I have been thinking a lot lately about responsibility. About who and what we are each responsible for in our lives. There are many articles and studies published today that decree a life of service is the key to a happiness. Giving to and helping others--and focusing your life’s purpose on this goal--is the surest way to achieve a sense of personal fulfillment while benefiting others. But how do we choose a cause? How do we know how to be in service?


The past few years, and maybe even more so, the past few weeks, when I open my eyes and ears to the world-at-large, to the heart-breaking recent events of mass violence in the public sphere, I wonder hopelessly, what can I do? How can I be in service? We must all, in some way, be responsible for fixing this problem, but how?


A yoga studio. A country bar. A Pittsburgh synagogue. I want someone to provide the clear instructions on how to stop this.


This weekend, I visited New York City and I walked through the crowds of the Veterans’ Day Parade and I danced in a dark crowded concert hall and sipped wine in a bar and stood amongst crowds of strangers and each time I asked myself--could this be it? Is this the moment of calm before that one person pulls out a gun and starts firing? I know this is morbid, but what makes the thought worse is to realize it is a common thought for many people. It is a common thought for children walking into a new school day.


I may not be able to head out on a solo mission to personally collect all the guns in our country that could be used for violence against humans, but I do have a responsibility to my writing. To my words. So I will start by writing about it.


I’ve learned through life and writing, that you can’t force “help” onto someone, despite your best intentions. I have come to learn that the best way we can help others is to show up authentically as ourselves. I have found this to be particularly true in writing.


If you write something with the intention to help other people, there’s a very good chance that your writing will not come across as authentic. It will be pushy. You need to write what's calling to you, what’s whispering lines of dialogue into your ear. That’s the story/essay/novel you need to get down. Or the painting you need to start. Or the foundation you need to launch.


We are responsible for showing up to our gifts.


For sharing our talents. For exercising them. For putting them to use. Because, I believe, this is where we can really make the most difference and counter the overwhelming negative national news coverage.
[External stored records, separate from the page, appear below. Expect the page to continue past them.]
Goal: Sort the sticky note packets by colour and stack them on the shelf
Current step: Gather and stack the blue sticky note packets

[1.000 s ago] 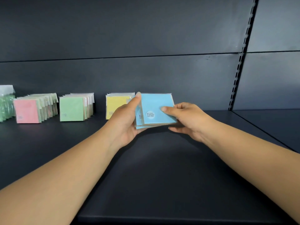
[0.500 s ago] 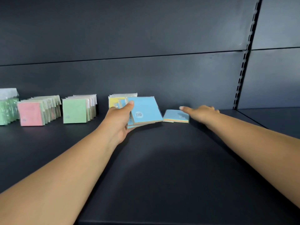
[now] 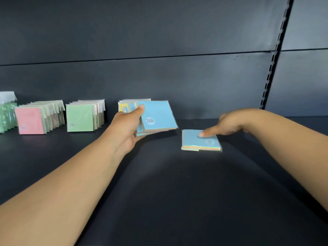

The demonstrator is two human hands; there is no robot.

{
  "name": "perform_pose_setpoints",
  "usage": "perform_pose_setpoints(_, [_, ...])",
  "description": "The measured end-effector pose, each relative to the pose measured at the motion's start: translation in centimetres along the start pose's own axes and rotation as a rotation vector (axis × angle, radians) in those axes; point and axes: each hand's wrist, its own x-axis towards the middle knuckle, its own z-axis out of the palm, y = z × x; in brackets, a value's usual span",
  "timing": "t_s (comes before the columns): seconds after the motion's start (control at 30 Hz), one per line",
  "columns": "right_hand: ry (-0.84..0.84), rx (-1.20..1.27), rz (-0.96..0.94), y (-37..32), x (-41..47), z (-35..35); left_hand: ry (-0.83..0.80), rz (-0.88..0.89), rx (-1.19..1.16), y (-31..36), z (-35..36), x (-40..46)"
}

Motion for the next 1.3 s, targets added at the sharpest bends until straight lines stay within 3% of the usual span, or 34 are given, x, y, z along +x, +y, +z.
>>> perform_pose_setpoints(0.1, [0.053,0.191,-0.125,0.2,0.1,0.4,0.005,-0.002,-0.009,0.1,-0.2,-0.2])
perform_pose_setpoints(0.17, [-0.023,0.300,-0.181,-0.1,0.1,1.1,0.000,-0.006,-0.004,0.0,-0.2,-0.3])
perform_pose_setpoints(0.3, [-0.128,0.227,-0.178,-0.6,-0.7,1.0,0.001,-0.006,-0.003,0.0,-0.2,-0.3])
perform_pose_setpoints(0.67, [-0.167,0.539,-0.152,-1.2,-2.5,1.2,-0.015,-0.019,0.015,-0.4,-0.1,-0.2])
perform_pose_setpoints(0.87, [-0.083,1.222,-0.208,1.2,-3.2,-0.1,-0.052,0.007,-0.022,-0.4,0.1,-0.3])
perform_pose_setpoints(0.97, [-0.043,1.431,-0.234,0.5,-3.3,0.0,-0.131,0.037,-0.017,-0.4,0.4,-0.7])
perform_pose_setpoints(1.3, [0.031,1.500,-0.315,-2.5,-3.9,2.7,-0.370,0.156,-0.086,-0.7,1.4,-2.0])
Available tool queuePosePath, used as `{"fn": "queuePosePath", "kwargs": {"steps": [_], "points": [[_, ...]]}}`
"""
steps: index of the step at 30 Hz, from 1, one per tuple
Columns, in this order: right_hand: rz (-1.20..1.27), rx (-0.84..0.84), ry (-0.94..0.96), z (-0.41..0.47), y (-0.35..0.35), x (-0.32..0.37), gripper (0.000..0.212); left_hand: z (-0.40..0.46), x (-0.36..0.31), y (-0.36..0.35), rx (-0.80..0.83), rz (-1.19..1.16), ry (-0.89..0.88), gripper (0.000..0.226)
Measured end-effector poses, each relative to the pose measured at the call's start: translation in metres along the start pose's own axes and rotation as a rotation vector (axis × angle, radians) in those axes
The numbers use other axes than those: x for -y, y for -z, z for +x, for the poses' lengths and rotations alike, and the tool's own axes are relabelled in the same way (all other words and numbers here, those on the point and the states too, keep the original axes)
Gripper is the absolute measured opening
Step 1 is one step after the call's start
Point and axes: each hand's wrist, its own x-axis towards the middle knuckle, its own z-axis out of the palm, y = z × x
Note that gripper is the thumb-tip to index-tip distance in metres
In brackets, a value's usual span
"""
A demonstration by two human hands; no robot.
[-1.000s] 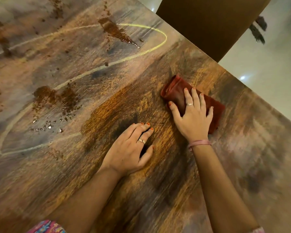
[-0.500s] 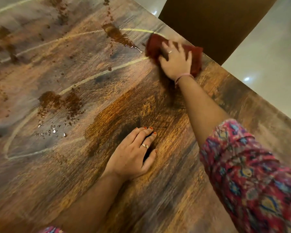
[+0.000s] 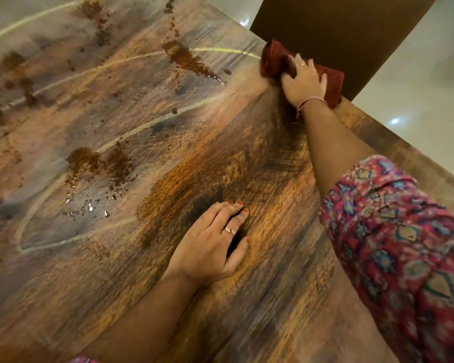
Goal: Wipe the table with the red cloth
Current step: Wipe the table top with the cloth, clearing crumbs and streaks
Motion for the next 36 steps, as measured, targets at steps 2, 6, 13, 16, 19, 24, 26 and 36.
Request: {"fn": "queuePosePath", "kwargs": {"steps": [2,6,13,16,19,24,26,36], "points": [[-0.01,-0.036,0.017,-0.024,-0.016,0.017,0.052,0.0,0.002,-0.001,-0.002,-0.002,0.005,0.05],[0.026,0.128,0.523,-0.144,-0.057,0.043,0.056,0.001,0.002,-0.002,0.021,0.034,-0.006,0.05],[-0.093,0.185,0.673,-0.09,-0.04,0.026,0.057,0.001,0.002,-0.001,0.0,0.013,-0.012,0.051],[-0.085,0.047,0.245,-0.002,-0.023,0.022,0.054,0.001,0.002,-0.002,-0.018,-0.007,-0.008,0.05],[0.021,0.028,-0.03,0.038,-0.017,0.029,0.055,0.001,0.002,-0.003,-0.032,-0.022,-0.018,0.05],[-0.06,0.038,0.272,-0.042,-0.04,0.049,0.052,0.001,0.002,-0.003,-0.027,0.007,-0.014,0.051],[-0.023,0.134,0.561,-0.107,-0.052,0.052,0.052,0.001,0.002,-0.003,-0.023,0.024,-0.017,0.05],[-0.101,0.26,0.769,-0.084,-0.049,0.059,0.052,0.001,0.002,-0.001,-0.006,-0.006,-0.021,0.052]]}}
Where we can create the biggest change--by dropping the seeds of ourselves in between the cracks of life and seeing what grows. That’s where the garden starts. That’s how you can create the food that can feed yourself and others. That's how you can be in service.


So I will start by writing. And listening. And paying attention to the ways in which I can be of service--both to large, overwhelming national causes and to the individuals we love in our small, private lives.